* [What needs to be done]: The lines to reproduce run from the first one below to the line containing "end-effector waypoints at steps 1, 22", both included. Reproduce them exactly and nothing else.

[Records contained in a dataset]
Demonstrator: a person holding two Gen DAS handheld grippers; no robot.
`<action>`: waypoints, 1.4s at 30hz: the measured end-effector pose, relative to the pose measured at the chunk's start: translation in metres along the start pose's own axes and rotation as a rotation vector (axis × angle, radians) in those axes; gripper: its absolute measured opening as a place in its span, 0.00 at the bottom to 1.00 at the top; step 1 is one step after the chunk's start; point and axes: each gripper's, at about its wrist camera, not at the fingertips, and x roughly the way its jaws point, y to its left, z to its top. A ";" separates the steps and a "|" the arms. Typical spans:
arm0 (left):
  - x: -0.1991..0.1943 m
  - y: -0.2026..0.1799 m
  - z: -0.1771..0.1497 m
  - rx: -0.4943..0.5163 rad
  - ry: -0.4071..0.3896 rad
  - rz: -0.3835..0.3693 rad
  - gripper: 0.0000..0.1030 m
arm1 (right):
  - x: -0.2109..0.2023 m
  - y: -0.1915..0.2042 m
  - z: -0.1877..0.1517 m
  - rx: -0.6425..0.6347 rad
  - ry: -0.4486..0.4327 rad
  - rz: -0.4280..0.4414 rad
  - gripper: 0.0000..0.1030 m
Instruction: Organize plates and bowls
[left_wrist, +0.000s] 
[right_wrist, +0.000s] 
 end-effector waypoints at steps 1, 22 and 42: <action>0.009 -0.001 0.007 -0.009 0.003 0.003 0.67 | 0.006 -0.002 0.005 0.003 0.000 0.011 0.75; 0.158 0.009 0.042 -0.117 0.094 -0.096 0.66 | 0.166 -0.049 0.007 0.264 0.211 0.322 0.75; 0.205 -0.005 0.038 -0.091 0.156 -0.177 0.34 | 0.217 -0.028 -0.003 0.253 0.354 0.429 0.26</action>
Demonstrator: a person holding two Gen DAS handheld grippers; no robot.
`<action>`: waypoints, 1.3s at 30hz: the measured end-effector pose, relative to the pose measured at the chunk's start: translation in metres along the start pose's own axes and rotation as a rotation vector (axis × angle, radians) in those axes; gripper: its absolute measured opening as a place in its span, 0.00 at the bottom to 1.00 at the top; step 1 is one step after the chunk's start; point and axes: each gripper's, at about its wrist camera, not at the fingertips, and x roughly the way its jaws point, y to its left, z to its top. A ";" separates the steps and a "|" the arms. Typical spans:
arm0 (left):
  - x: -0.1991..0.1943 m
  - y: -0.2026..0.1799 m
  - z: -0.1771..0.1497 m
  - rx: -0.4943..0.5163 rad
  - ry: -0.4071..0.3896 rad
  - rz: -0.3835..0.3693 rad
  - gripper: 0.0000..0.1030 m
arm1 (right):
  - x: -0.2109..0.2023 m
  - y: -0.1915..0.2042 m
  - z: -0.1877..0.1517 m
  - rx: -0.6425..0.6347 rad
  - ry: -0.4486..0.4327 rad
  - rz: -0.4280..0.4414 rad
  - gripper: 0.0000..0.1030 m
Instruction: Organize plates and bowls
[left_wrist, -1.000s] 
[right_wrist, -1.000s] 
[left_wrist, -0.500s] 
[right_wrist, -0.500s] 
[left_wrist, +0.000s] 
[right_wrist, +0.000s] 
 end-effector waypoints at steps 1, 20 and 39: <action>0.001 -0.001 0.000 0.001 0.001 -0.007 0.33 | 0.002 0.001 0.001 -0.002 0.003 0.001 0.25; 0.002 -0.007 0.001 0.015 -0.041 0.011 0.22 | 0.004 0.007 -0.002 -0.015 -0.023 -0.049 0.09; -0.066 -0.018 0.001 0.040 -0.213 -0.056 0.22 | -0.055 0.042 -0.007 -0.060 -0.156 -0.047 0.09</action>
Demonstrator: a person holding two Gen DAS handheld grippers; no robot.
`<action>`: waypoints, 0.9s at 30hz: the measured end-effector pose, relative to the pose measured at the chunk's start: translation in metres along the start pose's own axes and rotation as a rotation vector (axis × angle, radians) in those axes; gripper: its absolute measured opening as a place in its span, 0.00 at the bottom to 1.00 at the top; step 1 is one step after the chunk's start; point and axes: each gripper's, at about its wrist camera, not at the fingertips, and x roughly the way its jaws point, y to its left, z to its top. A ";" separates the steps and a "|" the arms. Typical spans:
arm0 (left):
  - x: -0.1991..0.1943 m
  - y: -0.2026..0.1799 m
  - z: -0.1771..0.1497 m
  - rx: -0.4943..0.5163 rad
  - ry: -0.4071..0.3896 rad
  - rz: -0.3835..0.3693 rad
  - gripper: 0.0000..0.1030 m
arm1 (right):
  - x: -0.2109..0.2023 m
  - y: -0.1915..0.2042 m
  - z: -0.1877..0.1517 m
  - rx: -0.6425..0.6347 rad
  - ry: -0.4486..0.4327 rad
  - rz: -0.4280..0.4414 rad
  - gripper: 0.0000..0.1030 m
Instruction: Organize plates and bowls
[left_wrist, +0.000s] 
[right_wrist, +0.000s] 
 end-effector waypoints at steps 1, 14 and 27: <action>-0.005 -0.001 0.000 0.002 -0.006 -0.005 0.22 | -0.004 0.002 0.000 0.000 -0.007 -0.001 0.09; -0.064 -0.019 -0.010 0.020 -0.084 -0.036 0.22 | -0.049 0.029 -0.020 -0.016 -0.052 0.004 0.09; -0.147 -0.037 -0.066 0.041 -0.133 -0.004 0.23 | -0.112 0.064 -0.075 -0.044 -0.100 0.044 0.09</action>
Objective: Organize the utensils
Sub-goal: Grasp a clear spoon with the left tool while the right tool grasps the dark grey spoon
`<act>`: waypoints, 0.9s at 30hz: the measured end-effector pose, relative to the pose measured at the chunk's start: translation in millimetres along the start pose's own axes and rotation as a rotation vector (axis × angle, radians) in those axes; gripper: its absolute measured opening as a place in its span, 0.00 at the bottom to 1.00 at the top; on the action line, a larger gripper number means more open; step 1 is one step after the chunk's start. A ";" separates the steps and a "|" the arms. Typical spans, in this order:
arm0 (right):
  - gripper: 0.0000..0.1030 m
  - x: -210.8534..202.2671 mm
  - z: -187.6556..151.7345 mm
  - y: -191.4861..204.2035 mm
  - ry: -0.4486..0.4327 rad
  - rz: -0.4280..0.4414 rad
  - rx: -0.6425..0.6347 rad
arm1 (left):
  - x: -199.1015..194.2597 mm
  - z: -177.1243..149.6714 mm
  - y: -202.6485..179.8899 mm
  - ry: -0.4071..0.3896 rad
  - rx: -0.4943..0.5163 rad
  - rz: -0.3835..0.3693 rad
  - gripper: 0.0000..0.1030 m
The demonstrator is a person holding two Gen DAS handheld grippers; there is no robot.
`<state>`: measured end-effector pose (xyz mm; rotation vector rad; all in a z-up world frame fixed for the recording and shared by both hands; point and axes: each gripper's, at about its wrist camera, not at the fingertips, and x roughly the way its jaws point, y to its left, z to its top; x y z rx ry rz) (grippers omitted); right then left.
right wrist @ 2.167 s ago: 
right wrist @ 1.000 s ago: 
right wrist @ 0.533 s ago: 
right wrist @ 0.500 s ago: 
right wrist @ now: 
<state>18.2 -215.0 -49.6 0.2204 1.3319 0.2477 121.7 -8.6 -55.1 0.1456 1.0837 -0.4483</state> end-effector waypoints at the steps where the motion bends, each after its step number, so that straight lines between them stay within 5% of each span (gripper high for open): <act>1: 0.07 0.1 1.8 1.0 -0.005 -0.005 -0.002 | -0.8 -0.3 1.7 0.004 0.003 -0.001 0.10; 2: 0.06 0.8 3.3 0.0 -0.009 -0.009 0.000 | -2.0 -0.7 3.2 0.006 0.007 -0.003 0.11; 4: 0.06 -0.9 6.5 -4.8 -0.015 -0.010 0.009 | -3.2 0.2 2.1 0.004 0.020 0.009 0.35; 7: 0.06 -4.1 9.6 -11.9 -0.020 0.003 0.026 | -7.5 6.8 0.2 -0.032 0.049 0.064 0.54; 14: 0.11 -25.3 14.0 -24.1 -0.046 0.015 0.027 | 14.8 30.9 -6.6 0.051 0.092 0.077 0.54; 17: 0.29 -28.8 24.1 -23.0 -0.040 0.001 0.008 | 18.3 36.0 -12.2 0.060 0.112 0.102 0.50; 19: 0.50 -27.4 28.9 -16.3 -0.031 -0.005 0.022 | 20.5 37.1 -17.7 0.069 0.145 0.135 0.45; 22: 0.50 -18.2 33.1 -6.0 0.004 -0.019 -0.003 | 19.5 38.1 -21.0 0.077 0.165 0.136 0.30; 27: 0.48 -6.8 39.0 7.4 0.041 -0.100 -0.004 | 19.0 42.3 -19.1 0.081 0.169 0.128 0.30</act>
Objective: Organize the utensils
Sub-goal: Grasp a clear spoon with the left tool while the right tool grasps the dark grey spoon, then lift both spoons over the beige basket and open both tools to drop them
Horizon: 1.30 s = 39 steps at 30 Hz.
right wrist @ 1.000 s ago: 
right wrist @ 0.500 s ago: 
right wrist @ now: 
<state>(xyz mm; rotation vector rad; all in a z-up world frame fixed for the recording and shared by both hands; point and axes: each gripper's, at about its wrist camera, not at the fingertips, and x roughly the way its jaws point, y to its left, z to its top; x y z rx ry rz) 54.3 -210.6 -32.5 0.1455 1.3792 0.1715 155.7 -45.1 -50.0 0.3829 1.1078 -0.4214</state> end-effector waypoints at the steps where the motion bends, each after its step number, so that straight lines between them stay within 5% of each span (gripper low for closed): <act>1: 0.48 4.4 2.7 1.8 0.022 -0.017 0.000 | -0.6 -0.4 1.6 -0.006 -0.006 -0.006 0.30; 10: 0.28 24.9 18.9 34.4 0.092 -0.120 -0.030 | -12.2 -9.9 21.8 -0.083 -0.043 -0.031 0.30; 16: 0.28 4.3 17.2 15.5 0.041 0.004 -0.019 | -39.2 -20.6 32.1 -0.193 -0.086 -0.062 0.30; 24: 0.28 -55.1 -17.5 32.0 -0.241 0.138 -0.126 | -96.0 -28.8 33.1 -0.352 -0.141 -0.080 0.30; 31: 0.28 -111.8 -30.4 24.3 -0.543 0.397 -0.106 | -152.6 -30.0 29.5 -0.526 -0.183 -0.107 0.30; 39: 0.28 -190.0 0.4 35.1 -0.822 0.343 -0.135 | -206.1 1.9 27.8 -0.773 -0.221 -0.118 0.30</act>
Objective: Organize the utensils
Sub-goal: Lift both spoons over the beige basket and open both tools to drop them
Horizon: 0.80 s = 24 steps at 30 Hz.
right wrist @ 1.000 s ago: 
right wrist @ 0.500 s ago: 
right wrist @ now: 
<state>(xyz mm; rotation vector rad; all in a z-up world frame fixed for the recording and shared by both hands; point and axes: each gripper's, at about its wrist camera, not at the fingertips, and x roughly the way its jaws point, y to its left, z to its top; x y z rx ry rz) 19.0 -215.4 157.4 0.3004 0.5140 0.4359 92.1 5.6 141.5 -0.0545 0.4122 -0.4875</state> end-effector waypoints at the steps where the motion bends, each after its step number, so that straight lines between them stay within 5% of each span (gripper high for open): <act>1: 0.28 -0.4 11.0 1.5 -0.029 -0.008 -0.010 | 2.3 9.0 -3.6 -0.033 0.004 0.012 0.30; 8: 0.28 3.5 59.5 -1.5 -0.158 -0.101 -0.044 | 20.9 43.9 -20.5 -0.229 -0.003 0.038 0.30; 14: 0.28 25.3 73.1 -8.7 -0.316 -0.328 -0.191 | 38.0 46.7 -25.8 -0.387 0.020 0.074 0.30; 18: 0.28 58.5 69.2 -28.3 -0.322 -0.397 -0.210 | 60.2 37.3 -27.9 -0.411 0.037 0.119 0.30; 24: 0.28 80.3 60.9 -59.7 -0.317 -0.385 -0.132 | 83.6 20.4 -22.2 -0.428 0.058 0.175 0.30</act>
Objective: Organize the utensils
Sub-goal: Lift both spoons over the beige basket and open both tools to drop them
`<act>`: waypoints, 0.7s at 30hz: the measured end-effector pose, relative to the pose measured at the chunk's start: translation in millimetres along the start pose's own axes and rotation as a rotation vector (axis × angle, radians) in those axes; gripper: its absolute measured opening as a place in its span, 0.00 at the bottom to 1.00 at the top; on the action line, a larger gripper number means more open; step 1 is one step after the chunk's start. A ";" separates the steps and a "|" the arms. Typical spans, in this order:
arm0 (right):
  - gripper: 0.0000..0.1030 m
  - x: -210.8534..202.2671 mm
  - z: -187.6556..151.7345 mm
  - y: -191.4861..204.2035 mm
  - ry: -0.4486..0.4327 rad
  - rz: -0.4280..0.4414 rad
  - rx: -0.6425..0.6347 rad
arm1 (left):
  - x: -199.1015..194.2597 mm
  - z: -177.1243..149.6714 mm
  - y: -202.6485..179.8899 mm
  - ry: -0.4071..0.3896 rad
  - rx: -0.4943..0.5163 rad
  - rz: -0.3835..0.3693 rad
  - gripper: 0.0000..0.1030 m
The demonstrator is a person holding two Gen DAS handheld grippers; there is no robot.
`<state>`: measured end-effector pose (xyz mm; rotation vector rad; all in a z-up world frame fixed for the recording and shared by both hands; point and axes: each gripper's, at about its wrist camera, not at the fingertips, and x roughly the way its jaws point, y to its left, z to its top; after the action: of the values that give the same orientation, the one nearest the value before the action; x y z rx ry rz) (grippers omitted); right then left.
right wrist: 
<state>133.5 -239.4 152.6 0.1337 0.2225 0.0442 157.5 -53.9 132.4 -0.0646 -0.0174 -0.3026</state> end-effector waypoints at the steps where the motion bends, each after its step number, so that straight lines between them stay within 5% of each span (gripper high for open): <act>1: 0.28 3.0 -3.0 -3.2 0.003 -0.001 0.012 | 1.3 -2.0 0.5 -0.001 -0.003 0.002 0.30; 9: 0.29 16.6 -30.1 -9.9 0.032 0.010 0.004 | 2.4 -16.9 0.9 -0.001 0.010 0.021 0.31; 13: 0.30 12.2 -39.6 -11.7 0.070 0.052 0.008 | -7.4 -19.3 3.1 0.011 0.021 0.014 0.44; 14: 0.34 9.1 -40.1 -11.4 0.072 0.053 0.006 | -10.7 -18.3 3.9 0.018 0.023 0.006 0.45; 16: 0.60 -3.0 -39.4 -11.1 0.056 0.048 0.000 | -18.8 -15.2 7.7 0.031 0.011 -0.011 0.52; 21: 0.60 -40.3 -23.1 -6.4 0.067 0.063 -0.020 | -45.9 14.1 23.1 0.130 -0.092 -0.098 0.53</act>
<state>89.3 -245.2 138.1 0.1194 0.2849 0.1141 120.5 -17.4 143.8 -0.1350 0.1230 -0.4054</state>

* [Answer for this exercise]:
Demonstrator: a person holding two Gen DAS handheld grippers; no robot.
`<action>`: waypoints, 1.4s at 30hz: the measured end-effector pose, relative to the pose measured at the chunk's start: translation in metres along the start pose's own axes and rotation as a rotation vector (axis × angle, radians) in those axes; gripper: its absolute measured opening as a place in its span, 0.00 at the bottom to 1.00 at the top; step 1 is one step after the chunk's start; point and axes: each gripper's, at about its wrist camera, not at the fingertips, and x roughly the way its jaws point, y to its left, z to its top. A ";" separates the steps and a "|" the arms. Typical spans:
arm0 (left):
  - x: -0.1991..0.1943 m
  - y: -0.2026..0.1799 m
  - z: -0.1771..0.1497 m
  - rx: -0.4943..0.5163 rad
  - ry: -0.4071..0.3896 rad
  - rz: -0.3835..0.3693 rad
  - gripper: 0.0000..0.1030 m
arm1 (right):
  - x: -0.2109..0.2023 m
  - y: -0.1915..0.2042 m
  - z: -0.1877..0.1517 m
  - rx: -0.6425..0.6347 rad
  - ry: -0.4486..0.4327 rad
  - rz: -0.4280..0.4414 rad
  - gripper: 0.0000..0.1030 m
Instruction: Organize plates and bowls
[left_wrist, +0.000s] 
[right_wrist, +0.000s] 
 end-effector waypoints at steps 1, 22 and 42: <action>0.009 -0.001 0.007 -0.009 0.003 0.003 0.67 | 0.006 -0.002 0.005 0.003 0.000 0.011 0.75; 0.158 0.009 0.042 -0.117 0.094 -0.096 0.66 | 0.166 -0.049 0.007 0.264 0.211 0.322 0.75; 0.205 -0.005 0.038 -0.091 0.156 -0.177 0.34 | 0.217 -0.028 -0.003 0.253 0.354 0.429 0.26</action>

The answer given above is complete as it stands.